Baseline data in the phase III study showed the three treatment groups were well matched in their demographic and disease characteristics. The patients in the study had an average age of about 65 years, about 70% were white, and about 75% had open-angle glaucoma.

Treatment-related adverse events occurred in 26.5% of patients in the BBFC group, among 11.5% of patients treated with brinzolamide alone, and in 22.9% of brimonidine-treated patients. The only adverse events occurring at a rate >5% were ocular hyperemia, eye pain, and dysgeusia, each of which occurred among 5.7% of patients receiving BBFC. Ocular hyperemia occurred at a rate of 4.6% among patients treated with brimonidine alone.

“There were no safety surprises in the study,” Dr. Goldberg said.

Side effects with the fixed dose combination were entirely as expected given its active ingredients.

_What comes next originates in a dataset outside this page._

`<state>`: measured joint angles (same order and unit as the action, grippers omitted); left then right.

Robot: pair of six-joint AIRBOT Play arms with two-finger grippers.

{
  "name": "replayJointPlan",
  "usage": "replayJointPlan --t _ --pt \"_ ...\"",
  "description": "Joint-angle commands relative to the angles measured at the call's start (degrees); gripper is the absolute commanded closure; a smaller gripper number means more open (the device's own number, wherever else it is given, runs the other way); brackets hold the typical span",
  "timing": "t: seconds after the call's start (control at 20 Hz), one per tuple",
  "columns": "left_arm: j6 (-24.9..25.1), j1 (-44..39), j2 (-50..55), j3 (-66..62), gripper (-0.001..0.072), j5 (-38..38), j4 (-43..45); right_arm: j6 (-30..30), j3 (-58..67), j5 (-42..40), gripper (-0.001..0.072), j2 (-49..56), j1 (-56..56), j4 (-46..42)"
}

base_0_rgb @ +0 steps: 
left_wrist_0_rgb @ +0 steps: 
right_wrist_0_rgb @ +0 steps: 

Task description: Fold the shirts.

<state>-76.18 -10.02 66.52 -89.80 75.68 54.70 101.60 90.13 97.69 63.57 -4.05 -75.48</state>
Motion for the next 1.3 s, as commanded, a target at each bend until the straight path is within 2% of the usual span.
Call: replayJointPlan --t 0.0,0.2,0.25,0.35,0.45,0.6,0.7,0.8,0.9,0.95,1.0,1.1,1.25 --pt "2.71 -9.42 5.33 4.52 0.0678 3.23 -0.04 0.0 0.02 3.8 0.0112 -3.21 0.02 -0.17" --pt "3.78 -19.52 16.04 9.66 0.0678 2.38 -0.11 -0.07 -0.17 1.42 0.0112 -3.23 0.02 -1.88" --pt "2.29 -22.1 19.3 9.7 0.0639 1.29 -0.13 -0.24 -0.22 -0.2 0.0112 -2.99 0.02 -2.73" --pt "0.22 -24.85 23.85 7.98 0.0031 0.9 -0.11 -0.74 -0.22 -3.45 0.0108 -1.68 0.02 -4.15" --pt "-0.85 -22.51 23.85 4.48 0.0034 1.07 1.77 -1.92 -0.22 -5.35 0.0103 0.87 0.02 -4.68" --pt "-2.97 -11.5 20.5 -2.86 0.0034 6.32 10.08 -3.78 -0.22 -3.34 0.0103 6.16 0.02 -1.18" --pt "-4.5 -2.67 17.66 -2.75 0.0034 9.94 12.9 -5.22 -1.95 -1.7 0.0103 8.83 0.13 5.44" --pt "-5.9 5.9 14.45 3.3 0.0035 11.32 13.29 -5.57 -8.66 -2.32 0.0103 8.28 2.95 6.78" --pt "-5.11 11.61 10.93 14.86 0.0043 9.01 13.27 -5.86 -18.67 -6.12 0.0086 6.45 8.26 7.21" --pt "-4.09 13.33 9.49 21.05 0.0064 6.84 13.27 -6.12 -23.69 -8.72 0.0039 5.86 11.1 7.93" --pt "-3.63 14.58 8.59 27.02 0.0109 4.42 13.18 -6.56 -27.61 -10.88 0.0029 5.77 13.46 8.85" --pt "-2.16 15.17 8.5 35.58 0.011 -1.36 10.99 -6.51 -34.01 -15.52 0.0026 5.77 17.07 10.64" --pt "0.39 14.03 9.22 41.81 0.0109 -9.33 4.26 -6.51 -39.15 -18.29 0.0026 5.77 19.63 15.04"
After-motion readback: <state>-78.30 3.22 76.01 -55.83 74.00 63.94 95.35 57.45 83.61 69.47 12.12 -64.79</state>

“This was the hope in undertaking the study, and it was confirmed by the data,” Dr. Goldberg said.

 

 

Ivan Goldberg, MD

E:   eyegoldberg@gmail.com

Dr. Goldberg has served as a consultant and advisory board member for Alcon Laboratories, Allergan, Forsight, Merck, and Pfizer, has participate on speakers bureaus for Alcon and received travel support from Alcon and Pfizer.